== What you are asked to do ==
Images appear in the records below; leave them out and repeat everything else exactly.

== Material shown ==

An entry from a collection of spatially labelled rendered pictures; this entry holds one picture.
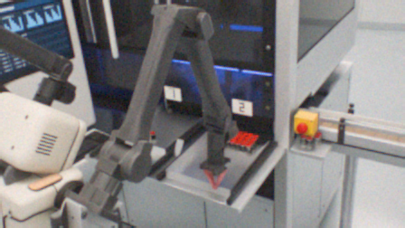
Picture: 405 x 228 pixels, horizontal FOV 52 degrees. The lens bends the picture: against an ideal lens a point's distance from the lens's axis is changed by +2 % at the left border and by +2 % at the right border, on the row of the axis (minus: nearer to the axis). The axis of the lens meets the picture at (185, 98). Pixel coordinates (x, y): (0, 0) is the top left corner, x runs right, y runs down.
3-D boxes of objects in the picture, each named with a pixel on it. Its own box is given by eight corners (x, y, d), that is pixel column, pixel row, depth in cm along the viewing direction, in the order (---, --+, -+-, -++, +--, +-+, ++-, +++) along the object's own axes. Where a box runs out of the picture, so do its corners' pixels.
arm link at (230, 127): (202, 109, 130) (226, 117, 125) (221, 101, 139) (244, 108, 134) (200, 143, 134) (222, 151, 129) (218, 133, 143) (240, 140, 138)
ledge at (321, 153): (302, 136, 170) (302, 132, 169) (334, 143, 163) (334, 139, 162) (289, 153, 160) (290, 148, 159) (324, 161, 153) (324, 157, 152)
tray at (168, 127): (163, 109, 200) (162, 102, 199) (209, 118, 186) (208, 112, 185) (117, 142, 175) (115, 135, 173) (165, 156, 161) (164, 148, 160)
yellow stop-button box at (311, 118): (300, 124, 160) (300, 108, 157) (318, 128, 156) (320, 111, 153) (293, 133, 154) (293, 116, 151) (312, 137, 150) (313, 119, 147)
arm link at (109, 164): (90, 174, 93) (107, 182, 90) (113, 134, 96) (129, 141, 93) (112, 185, 100) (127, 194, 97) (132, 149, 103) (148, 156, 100)
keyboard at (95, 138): (96, 132, 200) (95, 128, 199) (115, 140, 191) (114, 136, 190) (20, 174, 173) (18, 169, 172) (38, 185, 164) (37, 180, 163)
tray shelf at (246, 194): (155, 109, 203) (155, 107, 203) (292, 142, 167) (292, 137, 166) (85, 159, 168) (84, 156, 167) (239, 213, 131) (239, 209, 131)
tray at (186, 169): (211, 133, 174) (211, 127, 173) (269, 147, 161) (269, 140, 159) (166, 177, 149) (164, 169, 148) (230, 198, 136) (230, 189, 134)
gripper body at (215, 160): (230, 163, 137) (231, 142, 135) (216, 175, 129) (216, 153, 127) (214, 158, 140) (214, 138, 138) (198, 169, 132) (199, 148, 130)
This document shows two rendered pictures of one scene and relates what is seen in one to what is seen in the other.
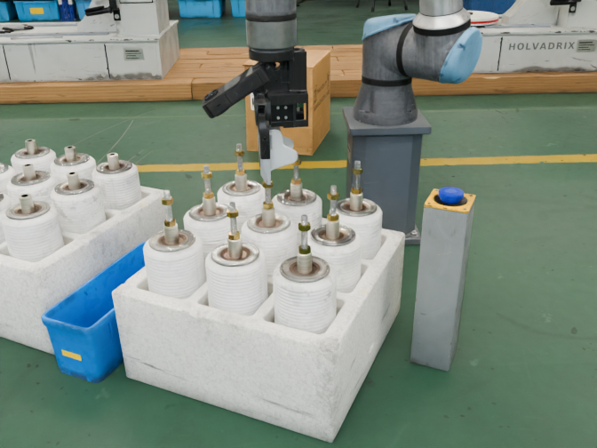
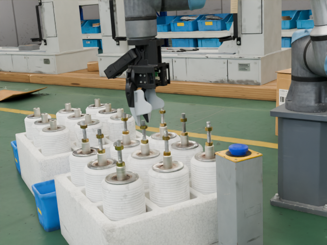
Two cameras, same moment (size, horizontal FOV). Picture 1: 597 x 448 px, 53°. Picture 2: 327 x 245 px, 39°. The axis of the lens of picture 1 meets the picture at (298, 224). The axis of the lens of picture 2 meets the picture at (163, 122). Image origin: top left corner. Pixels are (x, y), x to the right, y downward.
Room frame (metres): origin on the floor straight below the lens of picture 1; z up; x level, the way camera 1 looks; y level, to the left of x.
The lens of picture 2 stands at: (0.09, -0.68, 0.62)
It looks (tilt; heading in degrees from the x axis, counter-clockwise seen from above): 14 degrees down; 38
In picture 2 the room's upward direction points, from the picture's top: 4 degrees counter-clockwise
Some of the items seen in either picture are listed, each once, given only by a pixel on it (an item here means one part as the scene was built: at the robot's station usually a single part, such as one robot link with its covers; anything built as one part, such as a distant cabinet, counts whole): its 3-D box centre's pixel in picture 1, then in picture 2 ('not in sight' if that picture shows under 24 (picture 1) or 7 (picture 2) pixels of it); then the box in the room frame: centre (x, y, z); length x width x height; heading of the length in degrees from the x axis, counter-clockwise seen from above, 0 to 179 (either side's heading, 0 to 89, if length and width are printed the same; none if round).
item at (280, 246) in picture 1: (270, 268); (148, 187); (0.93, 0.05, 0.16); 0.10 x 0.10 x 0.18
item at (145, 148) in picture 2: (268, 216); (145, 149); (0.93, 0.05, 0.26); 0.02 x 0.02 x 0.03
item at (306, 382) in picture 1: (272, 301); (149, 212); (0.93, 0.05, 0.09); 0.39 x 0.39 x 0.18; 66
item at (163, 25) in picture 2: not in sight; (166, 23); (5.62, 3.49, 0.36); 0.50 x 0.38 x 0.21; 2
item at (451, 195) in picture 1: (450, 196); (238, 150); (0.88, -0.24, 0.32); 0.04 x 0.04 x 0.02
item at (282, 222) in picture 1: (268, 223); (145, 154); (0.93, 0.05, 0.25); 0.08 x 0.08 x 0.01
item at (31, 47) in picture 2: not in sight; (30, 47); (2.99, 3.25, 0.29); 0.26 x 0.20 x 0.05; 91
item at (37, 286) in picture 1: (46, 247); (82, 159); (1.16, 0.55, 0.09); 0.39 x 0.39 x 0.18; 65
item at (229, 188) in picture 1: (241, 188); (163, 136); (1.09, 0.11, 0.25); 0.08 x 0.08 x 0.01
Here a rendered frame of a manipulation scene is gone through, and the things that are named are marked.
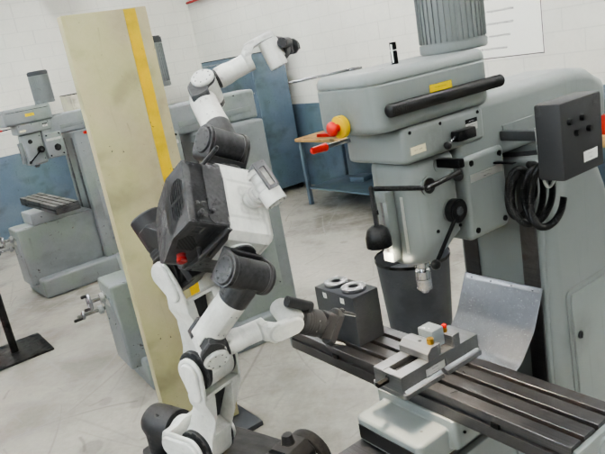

== Task response ==
An entry from a collection of spatially labelled rendered pictures; this entry holds one picture.
Picture: 405 x 228 pixels, horizontal FOV 52 degrees. The lens bends the picture: against an ideal lens a point's distance from the lens's axis is changed by +2 % at the left border and by +2 % at the right border, on the row of the axis (minus: nearer to the axis). The axis of the lens meets the picture at (185, 98). Pixel coordinates (x, y): (0, 0) is the top left corner, x runs right, y runs down.
3-D boxes of objects in the picture, each named with a pixel on it. Its own box is given by eight corners (x, y, d), that is pixel column, pixel row, depth in cm along the viewing direction, in the order (---, --+, -+-, -++, +--, +-+, ++-, +++) along the object's own axes. Where a box runs out of the picture, so do its corners' pixels.
arm link at (230, 127): (202, 109, 130) (226, 117, 125) (221, 101, 139) (244, 108, 134) (200, 143, 134) (222, 151, 129) (218, 133, 143) (240, 140, 138)
ledge at (321, 153): (302, 136, 170) (302, 132, 169) (334, 143, 163) (334, 139, 162) (289, 153, 160) (290, 148, 159) (324, 161, 153) (324, 157, 152)
tray at (168, 127): (163, 109, 200) (162, 102, 199) (209, 118, 186) (208, 112, 185) (117, 142, 175) (115, 135, 173) (165, 156, 161) (164, 148, 160)
yellow stop-button box at (311, 118): (300, 124, 160) (300, 108, 157) (318, 128, 156) (320, 111, 153) (293, 133, 154) (293, 116, 151) (312, 137, 150) (313, 119, 147)
arm link at (109, 164): (90, 174, 93) (107, 182, 90) (113, 134, 96) (129, 141, 93) (112, 185, 100) (127, 194, 97) (132, 149, 103) (148, 156, 100)
keyboard at (95, 138): (96, 132, 200) (95, 128, 199) (115, 140, 191) (114, 136, 190) (20, 174, 173) (18, 169, 172) (38, 185, 164) (37, 180, 163)
tray shelf at (246, 194): (155, 109, 203) (155, 107, 203) (292, 142, 167) (292, 137, 166) (85, 159, 168) (84, 156, 167) (239, 213, 131) (239, 209, 131)
tray at (186, 169): (211, 133, 174) (211, 127, 173) (269, 147, 161) (269, 140, 159) (166, 177, 149) (164, 169, 148) (230, 198, 136) (230, 189, 134)
gripper body at (215, 160): (230, 163, 137) (231, 142, 135) (216, 175, 129) (216, 153, 127) (214, 158, 140) (214, 138, 138) (198, 169, 132) (199, 148, 130)
This document shows two rendered pictures of one scene and relates what is seen in one to what is seen in the other.
Two cameras, same moment (size, horizontal FOV). Picture 1: 597 x 448 px, 53°. Picture 2: 327 x 245 px, 39°. The axis of the lens of picture 1 meets the picture at (298, 224). The axis of the lens of picture 2 meets the picture at (163, 122). Image origin: top left corner. Pixels are (x, y), x to the right, y downward.
Room frame (metres): origin on the floor straight below the lens of picture 1; z up; x level, the way camera 1 looks; y level, to the left of x.
The lens of picture 2 stands at: (0.09, -0.68, 0.62)
It looks (tilt; heading in degrees from the x axis, counter-clockwise seen from above): 14 degrees down; 38
In picture 2 the room's upward direction points, from the picture's top: 4 degrees counter-clockwise
Some of the items seen in either picture are listed, each once, given only by a pixel on it (an item here means one part as the scene was built: at the robot's station usually a single part, such as one robot link with its covers; anything built as one part, such as a distant cabinet, counts whole): its 3-D box centre's pixel in picture 1, then in picture 2 ('not in sight' if that picture shows under 24 (picture 1) or 7 (picture 2) pixels of it); then the box in the room frame: centre (x, y, z); length x width x height; heading of the length in degrees from the x axis, counter-clockwise seen from above, 0 to 179 (either side's heading, 0 to 89, if length and width are printed the same; none if round).
item at (280, 246) in picture 1: (270, 268); (148, 187); (0.93, 0.05, 0.16); 0.10 x 0.10 x 0.18
item at (145, 148) in picture 2: (268, 216); (145, 149); (0.93, 0.05, 0.26); 0.02 x 0.02 x 0.03
item at (306, 382) in picture 1: (272, 301); (149, 212); (0.93, 0.05, 0.09); 0.39 x 0.39 x 0.18; 66
item at (163, 25) in picture 2: not in sight; (166, 23); (5.62, 3.49, 0.36); 0.50 x 0.38 x 0.21; 2
item at (451, 195) in picture 1: (450, 196); (238, 150); (0.88, -0.24, 0.32); 0.04 x 0.04 x 0.02
item at (282, 222) in picture 1: (268, 223); (145, 154); (0.93, 0.05, 0.25); 0.08 x 0.08 x 0.01
item at (31, 47) in picture 2: not in sight; (30, 47); (2.99, 3.25, 0.29); 0.26 x 0.20 x 0.05; 91
item at (37, 286) in picture 1: (46, 247); (82, 159); (1.16, 0.55, 0.09); 0.39 x 0.39 x 0.18; 65
item at (229, 188) in picture 1: (241, 188); (163, 136); (1.09, 0.11, 0.25); 0.08 x 0.08 x 0.01
Here a rendered frame of a manipulation scene is gone through, and the things that are named are marked.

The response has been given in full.